EXERCISE REQUIREMENTS: The copy you give must match the lines from the top of the data through the line containing "Outline every instance of the **orange" exactly, and it must hold no pictures.

[Stored records]
◇ ◇ ◇ ◇ ◇ ◇ ◇
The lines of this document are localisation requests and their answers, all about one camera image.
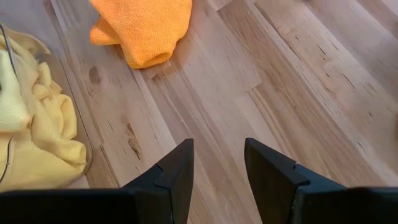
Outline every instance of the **wood grain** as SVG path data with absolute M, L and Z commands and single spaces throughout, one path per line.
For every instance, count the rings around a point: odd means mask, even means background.
M 88 40 L 88 1 L 0 3 L 58 58 L 94 160 L 71 187 L 120 187 L 195 140 L 189 223 L 260 223 L 246 137 L 347 186 L 398 185 L 395 0 L 193 1 L 169 62 L 130 69 Z

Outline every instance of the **fabric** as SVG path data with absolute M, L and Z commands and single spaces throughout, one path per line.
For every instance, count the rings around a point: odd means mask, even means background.
M 63 186 L 86 166 L 85 146 L 72 140 L 72 100 L 33 56 L 48 49 L 32 36 L 7 33 L 17 74 L 0 35 L 0 191 Z
M 120 44 L 132 68 L 167 61 L 188 29 L 192 0 L 91 0 L 100 18 L 90 31 L 96 45 Z

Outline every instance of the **orange microfiber cloth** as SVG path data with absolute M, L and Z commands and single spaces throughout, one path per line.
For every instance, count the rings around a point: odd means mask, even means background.
M 120 44 L 132 68 L 167 61 L 187 32 L 192 0 L 91 0 L 99 12 L 90 30 L 96 45 Z

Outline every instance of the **laundry basket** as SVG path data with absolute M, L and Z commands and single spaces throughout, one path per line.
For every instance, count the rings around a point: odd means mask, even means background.
M 15 24 L 0 25 L 0 192 L 65 187 L 92 148 L 57 54 Z

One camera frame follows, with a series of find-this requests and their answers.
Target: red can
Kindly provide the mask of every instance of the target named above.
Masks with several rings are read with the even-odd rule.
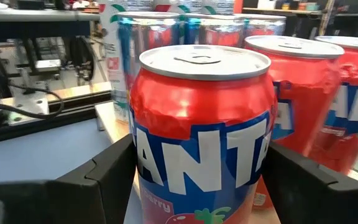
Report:
[[[339,88],[336,59],[344,50],[333,44],[274,35],[248,37],[246,47],[272,60],[269,74],[278,99],[272,140],[307,156]],[[272,206],[262,180],[254,207]]]
[[[144,223],[247,223],[277,105],[270,60],[176,45],[140,62],[130,117]]]
[[[358,157],[358,38],[317,37],[338,44],[345,54],[339,59],[342,85],[313,144],[310,157],[343,174],[348,174]]]

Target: strawberry graphic
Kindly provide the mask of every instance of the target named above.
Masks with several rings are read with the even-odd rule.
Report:
[[[222,207],[210,213],[209,209],[204,208],[202,211],[195,210],[194,214],[183,213],[174,215],[165,224],[222,224],[225,215],[218,215],[218,213],[228,211],[230,211],[229,207]]]
[[[104,12],[105,8],[106,8],[106,4],[99,4],[99,13]]]

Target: silver can
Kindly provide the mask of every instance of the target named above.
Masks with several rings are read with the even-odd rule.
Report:
[[[236,14],[248,20],[246,37],[253,35],[283,35],[285,16],[270,16],[258,14]]]
[[[202,0],[201,13],[206,15],[233,15],[234,0]]]
[[[185,14],[185,44],[244,47],[246,24],[241,16]]]
[[[179,14],[201,12],[201,0],[154,0],[154,11],[156,12],[176,12]],[[185,39],[185,21],[184,16],[180,17],[180,44]]]
[[[139,55],[156,47],[179,44],[180,14],[120,12],[118,37],[127,91],[140,70]]]

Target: metal bracket
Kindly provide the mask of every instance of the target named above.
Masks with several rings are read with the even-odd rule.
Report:
[[[35,88],[46,88],[45,82],[36,82],[34,84]],[[35,114],[49,114],[49,105],[47,94],[44,92],[36,91],[32,94],[22,95],[16,94],[14,96],[14,104],[16,108],[24,111],[28,111],[30,113]],[[28,116],[24,116],[15,112],[10,113],[8,124],[10,126],[15,126],[19,124],[26,124],[29,122],[38,121],[37,118],[30,118]]]

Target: aluminum can
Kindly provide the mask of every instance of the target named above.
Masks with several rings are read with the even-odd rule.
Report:
[[[140,62],[130,117],[144,223],[247,222],[277,105],[270,60],[177,45]]]
[[[236,14],[247,19],[246,37],[253,35],[283,35],[285,30],[285,16],[271,16],[258,14]]]
[[[337,58],[343,48],[276,35],[247,37],[246,47],[272,60],[269,74],[278,100],[272,140],[307,156],[340,86]],[[272,206],[261,179],[254,207]]]
[[[338,44],[345,54],[339,59],[341,87],[310,157],[347,175],[358,157],[358,38],[322,36],[316,40]]]
[[[120,12],[118,37],[129,90],[140,70],[139,55],[148,49],[179,44],[180,15],[172,12]]]
[[[233,15],[234,0],[202,0],[201,13],[206,15]]]
[[[245,20],[241,16],[185,14],[185,44],[244,48]]]
[[[201,0],[154,0],[153,7],[156,12],[200,13]]]
[[[118,40],[118,12],[151,11],[150,0],[107,1],[99,0],[99,15],[102,25],[106,65],[111,83],[114,114],[117,119],[128,122],[127,94],[122,69],[121,46]]]

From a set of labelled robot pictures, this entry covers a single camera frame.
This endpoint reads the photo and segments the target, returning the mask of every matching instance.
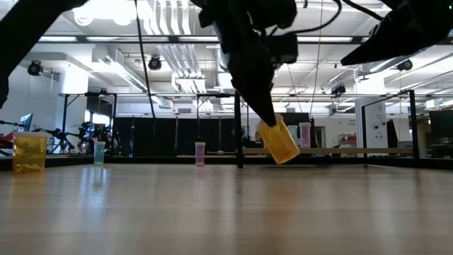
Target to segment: ceiling
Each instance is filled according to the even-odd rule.
[[[111,3],[125,0],[111,0]],[[170,27],[170,1],[156,0],[156,11],[162,9],[162,4],[166,3],[167,8],[167,19],[168,27]],[[12,0],[0,0],[0,16],[6,14],[6,12],[12,7]],[[374,9],[381,16],[385,15],[388,8],[383,5],[382,2],[377,0],[355,0],[357,4],[361,4],[367,8]],[[152,0],[144,0],[144,3],[148,3],[152,6]],[[177,9],[179,13],[179,21],[181,21],[181,8],[182,2],[178,0]],[[87,25],[78,25],[75,21],[74,12],[68,11],[64,13],[57,22],[47,31],[47,35],[137,35],[137,24],[131,22],[129,25],[118,25],[113,19],[107,17],[108,12],[114,13],[111,16],[118,16],[121,9],[114,8],[114,4],[110,4],[105,9],[96,9],[95,13],[98,13],[100,18],[94,17],[93,21]],[[332,1],[309,1],[308,8],[298,8],[298,15],[294,25],[289,30],[303,29],[317,26],[321,22],[325,23],[334,13],[336,5]],[[199,10],[192,4],[189,5],[189,29],[193,35],[214,35],[214,31],[211,27],[201,28],[198,22],[197,16]],[[308,33],[306,35],[312,36],[343,36],[352,37],[354,35],[367,36],[369,30],[377,24],[377,21],[369,17],[366,14],[360,13],[349,6],[343,7],[343,12],[340,14],[338,19],[324,28],[322,31],[316,31]],[[115,44],[108,43],[103,44],[101,42],[98,45],[103,45],[108,49],[109,52],[115,52],[119,50],[125,57],[124,65],[128,70],[131,71],[137,78],[144,80],[144,71],[142,68],[140,58],[140,48],[138,44]],[[65,46],[68,51],[74,49],[78,50],[77,45],[68,44]],[[216,56],[219,50],[215,44],[195,44],[193,50],[197,57],[197,62],[200,66],[202,74],[206,78],[205,86],[206,89],[214,89],[219,87],[231,87],[229,84],[229,75],[219,71]],[[343,67],[340,64],[340,60],[346,56],[349,52],[354,50],[357,45],[329,45],[322,44],[317,45],[316,43],[300,45],[299,46],[299,57],[295,64],[283,65],[279,70],[279,74],[274,80],[274,91],[273,93],[285,94],[294,91],[294,88],[302,94],[312,94],[314,91],[317,94],[330,93],[330,88],[336,83],[342,83],[346,86],[348,93],[354,93],[354,79],[353,70],[358,67]],[[146,44],[144,46],[144,52],[149,59],[152,55],[159,55],[160,50],[158,45]],[[387,69],[381,72],[379,75],[384,77],[385,89],[387,93],[397,92],[400,89],[419,86],[417,94],[430,94],[430,93],[449,93],[449,88],[453,91],[453,76],[445,75],[441,76],[432,82],[420,86],[424,81],[430,81],[433,77],[445,74],[453,70],[453,57],[449,57],[449,54],[453,52],[453,46],[449,45],[437,45],[427,49],[426,51],[413,56],[410,60],[413,62],[413,69],[409,72],[399,72],[397,70]],[[174,71],[169,67],[166,59],[161,57],[163,61],[162,69],[159,71],[149,71],[148,77],[151,85],[151,90],[154,92],[174,93],[176,90],[172,86],[172,76]],[[129,93],[134,91],[130,88],[130,85],[118,76],[115,72],[108,72],[101,68],[98,62],[86,63],[93,72],[99,73],[107,80],[111,81],[109,84],[103,82],[102,79],[90,78],[90,87],[92,89],[107,88],[109,91]],[[295,98],[275,98],[277,102],[280,101],[294,101]]]

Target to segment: yellow cup
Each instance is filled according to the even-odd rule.
[[[47,140],[43,132],[14,132],[13,171],[28,173],[44,171]]]
[[[300,151],[283,122],[283,117],[279,114],[275,117],[277,118],[276,126],[269,127],[264,121],[261,121],[258,131],[275,162],[284,164],[297,157]]]

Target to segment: yellow plastic cup
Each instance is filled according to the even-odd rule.
[[[299,148],[291,137],[281,115],[276,115],[277,125],[269,127],[264,121],[260,122],[258,131],[265,147],[277,164],[284,164],[300,154]]]
[[[44,171],[47,140],[43,132],[14,132],[13,171],[28,173]]]

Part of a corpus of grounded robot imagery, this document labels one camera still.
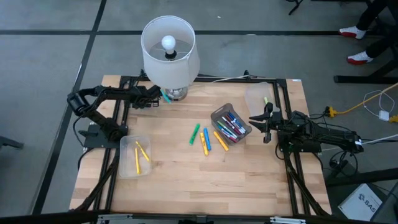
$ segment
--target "floor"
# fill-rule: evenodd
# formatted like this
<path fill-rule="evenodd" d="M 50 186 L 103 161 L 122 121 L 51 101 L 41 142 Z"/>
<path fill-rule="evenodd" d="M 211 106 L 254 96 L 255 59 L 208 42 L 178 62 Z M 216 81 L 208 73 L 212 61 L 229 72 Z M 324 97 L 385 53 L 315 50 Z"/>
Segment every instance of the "floor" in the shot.
<path fill-rule="evenodd" d="M 1 30 L 92 30 L 100 4 L 101 0 L 0 0 L 0 135 L 25 143 L 21 151 L 10 147 L 0 150 L 0 217 L 31 212 L 66 109 L 66 95 L 75 83 L 82 59 L 80 75 L 84 76 L 80 88 L 100 84 L 105 74 L 137 75 L 142 68 L 139 35 L 90 38 L 89 32 L 15 35 L 16 32 Z M 98 30 L 142 30 L 153 18 L 171 14 L 186 19 L 195 30 L 334 31 L 353 26 L 366 5 L 305 0 L 288 16 L 292 7 L 291 2 L 282 0 L 109 0 Z M 381 18 L 391 21 L 387 11 Z M 367 65 L 352 66 L 345 61 L 347 55 L 362 51 L 376 40 L 369 36 L 358 41 L 337 35 L 198 35 L 197 45 L 200 73 L 237 77 L 247 69 L 267 78 L 299 78 L 310 113 L 319 113 L 326 105 L 340 111 L 350 108 L 362 101 L 367 92 L 387 87 L 333 82 L 334 75 L 367 75 L 384 65 L 391 57 L 389 50 Z M 389 94 L 398 99 L 397 90 Z M 386 99 L 383 102 L 384 107 L 391 106 Z M 370 102 L 368 108 L 377 111 L 377 100 Z M 397 107 L 392 114 L 398 114 Z M 357 130 L 362 138 L 397 134 L 397 124 L 381 121 L 362 107 L 328 122 Z M 88 123 L 81 121 L 77 127 L 83 129 Z M 45 213 L 66 211 L 72 196 L 82 151 L 71 126 L 70 123 L 45 201 Z M 322 154 L 325 166 L 334 153 L 331 150 Z M 359 171 L 394 168 L 396 157 L 394 143 L 366 146 L 365 152 L 358 154 Z M 395 181 L 377 184 L 398 194 Z M 390 196 L 374 221 L 397 222 L 395 203 Z"/>

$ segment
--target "pant leg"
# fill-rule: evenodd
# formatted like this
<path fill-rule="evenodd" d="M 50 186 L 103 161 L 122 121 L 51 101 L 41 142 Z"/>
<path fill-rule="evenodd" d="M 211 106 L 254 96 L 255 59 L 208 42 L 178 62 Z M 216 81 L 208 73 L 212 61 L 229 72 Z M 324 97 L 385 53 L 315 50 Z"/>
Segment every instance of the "pant leg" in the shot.
<path fill-rule="evenodd" d="M 383 9 L 387 7 L 387 0 L 374 0 L 369 7 L 362 13 L 356 28 L 359 30 L 367 30 L 373 20 L 379 15 Z"/>
<path fill-rule="evenodd" d="M 385 38 L 378 40 L 366 48 L 366 54 L 371 58 L 376 58 L 382 54 L 387 48 L 392 46 L 398 41 L 398 27 Z"/>

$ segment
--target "red shoe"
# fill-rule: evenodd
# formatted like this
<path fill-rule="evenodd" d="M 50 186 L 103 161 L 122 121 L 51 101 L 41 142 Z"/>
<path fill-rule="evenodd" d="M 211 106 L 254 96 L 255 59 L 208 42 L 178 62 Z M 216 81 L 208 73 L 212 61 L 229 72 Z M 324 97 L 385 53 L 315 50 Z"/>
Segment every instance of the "red shoe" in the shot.
<path fill-rule="evenodd" d="M 340 35 L 343 37 L 354 37 L 355 39 L 362 39 L 365 36 L 366 31 L 359 30 L 355 26 L 353 27 L 348 27 L 348 28 L 342 28 L 338 31 Z"/>
<path fill-rule="evenodd" d="M 363 65 L 373 61 L 373 58 L 366 54 L 366 51 L 358 53 L 356 55 L 349 56 L 347 62 L 353 65 Z"/>

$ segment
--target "clear plastic container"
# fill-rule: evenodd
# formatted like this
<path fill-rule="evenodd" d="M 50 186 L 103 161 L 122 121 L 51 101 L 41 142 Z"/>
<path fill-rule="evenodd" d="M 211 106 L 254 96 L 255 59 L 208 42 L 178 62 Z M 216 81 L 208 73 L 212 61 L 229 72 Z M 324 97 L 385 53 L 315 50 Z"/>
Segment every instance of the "clear plastic container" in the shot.
<path fill-rule="evenodd" d="M 147 154 L 149 162 L 136 141 Z M 137 148 L 138 163 L 141 170 L 140 174 L 137 174 L 135 148 Z M 120 139 L 119 175 L 122 178 L 135 178 L 150 174 L 152 170 L 151 162 L 150 140 L 148 136 L 124 136 Z"/>
<path fill-rule="evenodd" d="M 251 84 L 246 88 L 244 99 L 250 111 L 250 116 L 258 116 L 264 113 L 264 107 L 266 103 L 264 97 L 268 99 L 268 102 L 274 104 L 274 111 L 280 111 L 275 106 L 274 98 L 271 97 L 273 87 L 267 82 Z"/>

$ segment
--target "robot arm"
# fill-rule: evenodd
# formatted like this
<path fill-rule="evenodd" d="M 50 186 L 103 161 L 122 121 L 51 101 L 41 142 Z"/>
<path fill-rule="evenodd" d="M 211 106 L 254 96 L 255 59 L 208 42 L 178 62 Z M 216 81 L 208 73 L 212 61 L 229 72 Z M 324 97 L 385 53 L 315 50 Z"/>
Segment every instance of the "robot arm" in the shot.
<path fill-rule="evenodd" d="M 119 141 L 127 135 L 127 129 L 119 126 L 112 118 L 105 118 L 97 108 L 104 100 L 128 100 L 135 109 L 159 105 L 161 92 L 159 86 L 147 90 L 144 86 L 132 86 L 129 89 L 97 86 L 83 89 L 68 95 L 67 101 L 75 115 L 89 118 L 100 126 L 100 130 L 109 141 Z M 92 104 L 86 96 L 95 96 Z"/>
<path fill-rule="evenodd" d="M 254 127 L 265 133 L 264 143 L 271 140 L 270 130 L 278 131 L 279 142 L 289 145 L 289 151 L 321 152 L 321 143 L 331 144 L 350 153 L 363 152 L 361 137 L 355 131 L 324 128 L 313 122 L 307 115 L 294 111 L 291 119 L 282 119 L 280 112 L 272 112 L 272 103 L 266 104 L 264 114 L 249 119 Z"/>

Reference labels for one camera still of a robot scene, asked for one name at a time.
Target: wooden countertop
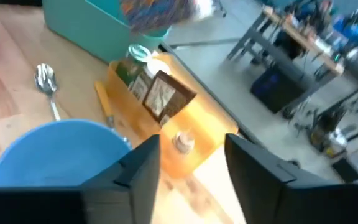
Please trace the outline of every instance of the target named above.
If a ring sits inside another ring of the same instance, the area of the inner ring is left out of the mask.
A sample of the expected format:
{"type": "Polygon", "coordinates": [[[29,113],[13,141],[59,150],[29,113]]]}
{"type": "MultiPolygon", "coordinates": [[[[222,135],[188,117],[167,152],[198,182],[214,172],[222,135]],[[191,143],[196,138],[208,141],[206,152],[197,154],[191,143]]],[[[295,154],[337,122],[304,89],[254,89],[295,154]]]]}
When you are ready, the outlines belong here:
{"type": "MultiPolygon", "coordinates": [[[[281,23],[283,19],[274,13],[273,8],[264,6],[263,13],[274,23],[281,23]]],[[[299,44],[301,44],[305,49],[310,50],[316,54],[322,52],[322,50],[313,42],[306,39],[303,35],[301,35],[290,23],[287,21],[282,23],[282,28],[285,32],[294,38],[299,44]]],[[[325,53],[322,53],[320,57],[323,59],[324,64],[334,72],[336,75],[342,75],[344,72],[344,67],[340,63],[335,63],[331,59],[331,57],[325,53]]]]}
{"type": "MultiPolygon", "coordinates": [[[[94,81],[105,80],[108,65],[49,31],[41,9],[0,6],[0,155],[26,131],[53,120],[47,97],[34,86],[39,63],[55,70],[62,119],[105,120],[94,81]]],[[[142,142],[121,114],[116,120],[117,130],[134,146],[142,142]]],[[[162,172],[153,223],[232,224],[227,210],[194,175],[172,180],[162,172]]]]}

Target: knife handle
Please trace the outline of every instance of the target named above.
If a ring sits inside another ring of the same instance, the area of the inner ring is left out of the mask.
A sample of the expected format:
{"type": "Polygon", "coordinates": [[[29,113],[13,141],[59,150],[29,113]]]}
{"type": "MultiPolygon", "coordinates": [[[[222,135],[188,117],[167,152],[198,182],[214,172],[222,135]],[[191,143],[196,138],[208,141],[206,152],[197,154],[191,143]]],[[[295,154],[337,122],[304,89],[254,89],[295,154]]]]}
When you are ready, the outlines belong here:
{"type": "Polygon", "coordinates": [[[104,115],[106,117],[113,116],[114,113],[112,112],[110,102],[109,102],[109,98],[107,96],[107,92],[106,92],[106,89],[105,89],[103,83],[99,82],[99,81],[96,81],[94,83],[94,87],[96,89],[96,92],[98,93],[100,103],[102,104],[104,115]]]}

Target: teal container
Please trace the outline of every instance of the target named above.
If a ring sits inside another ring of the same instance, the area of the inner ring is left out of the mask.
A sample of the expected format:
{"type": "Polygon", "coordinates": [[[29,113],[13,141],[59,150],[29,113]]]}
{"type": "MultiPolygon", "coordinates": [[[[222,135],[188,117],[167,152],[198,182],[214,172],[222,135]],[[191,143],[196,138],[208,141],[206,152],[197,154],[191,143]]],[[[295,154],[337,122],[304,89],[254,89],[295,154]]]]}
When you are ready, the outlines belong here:
{"type": "Polygon", "coordinates": [[[131,32],[119,0],[43,0],[48,27],[109,63],[126,56],[128,46],[140,44],[151,52],[166,38],[168,29],[147,35],[131,32]]]}

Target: concrete floor
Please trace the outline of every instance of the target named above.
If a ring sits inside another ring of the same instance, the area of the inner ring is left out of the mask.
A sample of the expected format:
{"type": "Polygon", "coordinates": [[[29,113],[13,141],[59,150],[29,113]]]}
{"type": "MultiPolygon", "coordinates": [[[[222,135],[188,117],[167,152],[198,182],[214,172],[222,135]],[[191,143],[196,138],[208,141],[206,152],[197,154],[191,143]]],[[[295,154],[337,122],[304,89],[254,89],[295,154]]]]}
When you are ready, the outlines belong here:
{"type": "MultiPolygon", "coordinates": [[[[297,136],[295,129],[287,121],[277,114],[272,114],[250,94],[252,82],[264,69],[249,65],[249,55],[231,62],[226,60],[226,55],[235,45],[235,42],[230,42],[231,39],[240,38],[244,34],[259,15],[260,5],[253,0],[222,2],[227,10],[226,18],[217,15],[199,23],[176,26],[168,36],[167,44],[229,40],[225,44],[176,49],[175,53],[268,150],[283,159],[298,159],[304,169],[321,177],[338,180],[329,166],[329,161],[315,153],[304,134],[297,136]]],[[[307,72],[316,68],[316,65],[308,60],[301,58],[297,61],[307,72]]],[[[313,95],[312,103],[323,108],[328,107],[355,87],[356,84],[350,82],[347,77],[337,78],[313,95]]],[[[343,123],[350,122],[358,124],[358,115],[346,117],[343,123]]],[[[358,141],[349,146],[350,151],[356,148],[358,141]]]]}

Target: jar lid
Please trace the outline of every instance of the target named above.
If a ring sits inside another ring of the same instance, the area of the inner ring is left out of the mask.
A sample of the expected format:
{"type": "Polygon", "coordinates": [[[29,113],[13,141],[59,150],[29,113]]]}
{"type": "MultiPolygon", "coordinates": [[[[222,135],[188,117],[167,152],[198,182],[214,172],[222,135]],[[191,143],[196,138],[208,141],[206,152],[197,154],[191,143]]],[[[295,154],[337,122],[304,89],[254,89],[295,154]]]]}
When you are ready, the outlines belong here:
{"type": "Polygon", "coordinates": [[[146,48],[139,44],[131,44],[128,47],[129,54],[136,60],[141,62],[147,62],[152,56],[152,53],[146,48]]]}

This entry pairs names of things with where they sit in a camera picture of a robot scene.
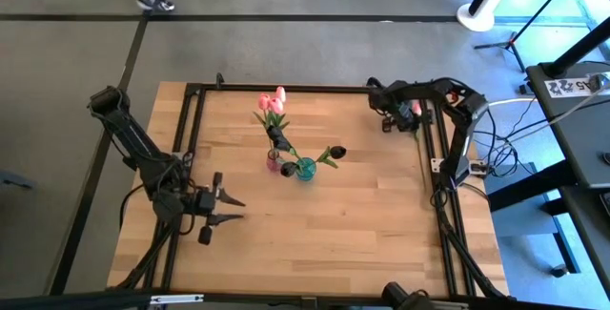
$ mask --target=vase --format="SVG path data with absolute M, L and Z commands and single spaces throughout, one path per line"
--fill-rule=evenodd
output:
M 296 162 L 301 168 L 296 170 L 296 177 L 301 181 L 310 181 L 315 176 L 315 161 L 303 157 Z
M 272 172 L 279 172 L 282 168 L 284 160 L 279 156 L 279 152 L 275 149 L 271 149 L 267 152 L 267 168 Z

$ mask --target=desk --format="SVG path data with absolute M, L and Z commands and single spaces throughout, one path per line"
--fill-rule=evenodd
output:
M 152 109 L 148 133 L 166 152 L 172 149 L 185 85 L 161 83 Z M 209 246 L 196 241 L 203 218 L 191 234 L 180 237 L 172 290 L 378 299 L 387 282 L 398 281 L 405 290 L 424 288 L 446 297 L 436 216 L 429 204 L 432 184 L 427 167 L 422 168 L 427 166 L 422 164 L 427 163 L 424 140 L 383 133 L 366 94 L 288 92 L 285 120 L 291 124 L 285 135 L 299 154 L 317 157 L 327 145 L 339 144 L 348 154 L 337 170 L 319 166 L 309 183 L 285 178 L 265 166 L 269 143 L 252 114 L 259 94 L 205 94 L 192 178 L 205 184 L 215 171 L 222 172 L 227 192 L 247 207 L 220 205 L 219 212 L 245 218 L 217 227 Z M 468 182 L 483 187 L 479 179 Z M 466 189 L 459 197 L 470 252 L 507 293 L 487 202 Z M 184 217 L 183 230 L 189 223 Z M 142 258 L 154 224 L 152 205 L 143 192 L 136 193 L 108 285 L 122 281 Z M 153 285 L 159 285 L 165 254 L 160 254 Z M 455 254 L 454 265 L 463 290 Z
M 579 63 L 572 67 L 565 77 L 585 77 L 588 73 L 608 71 L 610 67 L 602 64 Z M 551 97 L 544 81 L 552 78 L 546 76 L 538 66 L 529 67 L 527 74 L 547 118 L 570 110 L 582 100 L 582 97 Z M 609 98 L 608 95 L 600 95 L 589 104 Z M 610 103 L 607 103 L 576 111 L 552 125 L 565 159 L 494 192 L 490 197 L 500 199 L 497 206 L 492 207 L 492 210 L 496 211 L 559 188 L 561 198 L 547 202 L 546 211 L 552 216 L 566 212 L 570 214 L 601 284 L 610 298 L 610 217 L 599 213 L 599 193 L 608 192 L 610 189 L 610 166 L 600 158 L 600 153 L 610 151 L 610 126 L 606 123 L 609 113 Z M 565 248 L 568 251 L 562 254 L 570 270 L 570 264 L 575 262 L 570 261 L 569 247 L 566 245 Z

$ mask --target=sneaker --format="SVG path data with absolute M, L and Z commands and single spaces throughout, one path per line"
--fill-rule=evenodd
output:
M 135 0 L 135 2 L 142 10 L 172 11 L 175 9 L 173 2 L 168 0 Z

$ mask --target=white stand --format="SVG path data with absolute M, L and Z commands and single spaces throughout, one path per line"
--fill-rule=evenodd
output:
M 483 0 L 474 15 L 469 12 L 471 4 L 457 10 L 458 22 L 471 31 L 489 31 L 494 27 L 494 10 L 501 0 Z

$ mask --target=teal glass vase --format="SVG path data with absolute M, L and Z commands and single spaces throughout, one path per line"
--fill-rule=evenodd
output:
M 301 181 L 310 181 L 315 176 L 315 161 L 309 157 L 303 157 L 296 162 L 301 168 L 296 170 L 296 177 Z

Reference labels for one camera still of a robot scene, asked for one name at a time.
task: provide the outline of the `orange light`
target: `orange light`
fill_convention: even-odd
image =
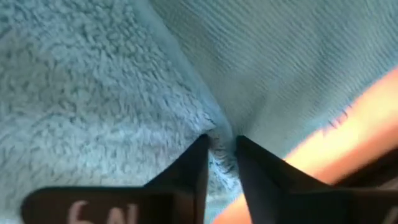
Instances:
[[[398,146],[398,68],[361,95],[347,114],[337,129],[309,136],[286,162],[332,184]],[[227,223],[251,223],[244,195],[213,222]]]

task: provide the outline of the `fuzzy texture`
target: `fuzzy texture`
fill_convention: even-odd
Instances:
[[[224,189],[228,124],[142,7],[0,2],[0,223],[19,223],[21,200],[44,186],[142,185],[210,130],[209,195]]]

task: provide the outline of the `light blue fleece fabric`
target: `light blue fleece fabric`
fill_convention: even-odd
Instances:
[[[233,133],[285,156],[396,64],[396,21],[395,0],[0,1],[0,223],[39,187],[144,184],[203,133],[210,222],[240,193]]]

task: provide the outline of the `black clip jaw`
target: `black clip jaw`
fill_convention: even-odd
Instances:
[[[290,166],[244,136],[236,140],[239,177],[253,224],[393,224],[398,193],[337,189]],[[203,223],[207,136],[143,187],[52,187],[30,194],[25,224]]]
[[[398,223],[397,191],[332,187],[244,136],[236,144],[239,177],[254,224]]]

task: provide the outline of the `ribbed fabric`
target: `ribbed fabric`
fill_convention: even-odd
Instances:
[[[150,2],[234,133],[280,157],[397,63],[396,0]]]

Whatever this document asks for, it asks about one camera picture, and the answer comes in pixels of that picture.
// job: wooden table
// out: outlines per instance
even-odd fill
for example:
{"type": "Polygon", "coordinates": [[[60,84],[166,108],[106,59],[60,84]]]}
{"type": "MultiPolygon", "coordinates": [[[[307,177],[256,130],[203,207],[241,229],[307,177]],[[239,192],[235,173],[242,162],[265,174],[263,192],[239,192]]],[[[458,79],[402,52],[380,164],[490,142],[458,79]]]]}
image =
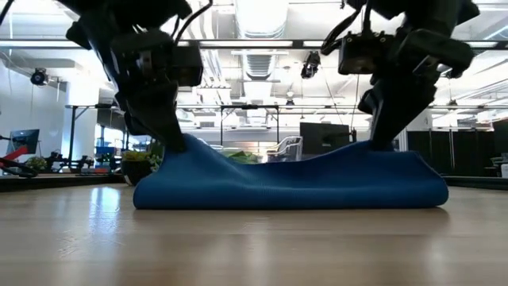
◇ ◇ ◇ ◇ ◇ ◇ ◇
EXPECTED OUTPUT:
The lines of this document are localisation requests and their answers, all about one camera image.
Outline every instance of the **wood grain** as SVG path data with absolute M, L and Z commands and single spaces throughout, one path per line.
For every instance, count the rings around a point: odd means mask, even means background.
M 88 40 L 88 1 L 0 3 L 58 58 L 94 160 L 71 187 L 120 187 L 195 140 L 189 223 L 260 223 L 246 137 L 347 186 L 398 185 L 395 0 L 193 1 L 169 62 L 130 69 Z

Outline every instance of the **fabric** as SVG path data with absolute M, L and Z commands and single spaces throughout, one path per line.
For every instance, count the rings around a point: odd means mask, even means background.
M 63 186 L 86 166 L 85 146 L 72 140 L 72 100 L 33 56 L 48 49 L 32 36 L 7 33 L 17 74 L 0 35 L 0 191 Z
M 120 44 L 132 68 L 167 61 L 188 29 L 192 0 L 91 0 L 100 18 L 90 31 L 96 45 Z

Outline every instance of the **orange microfiber cloth** as SVG path data with absolute M, L and Z commands and single spaces throughout, one path per line.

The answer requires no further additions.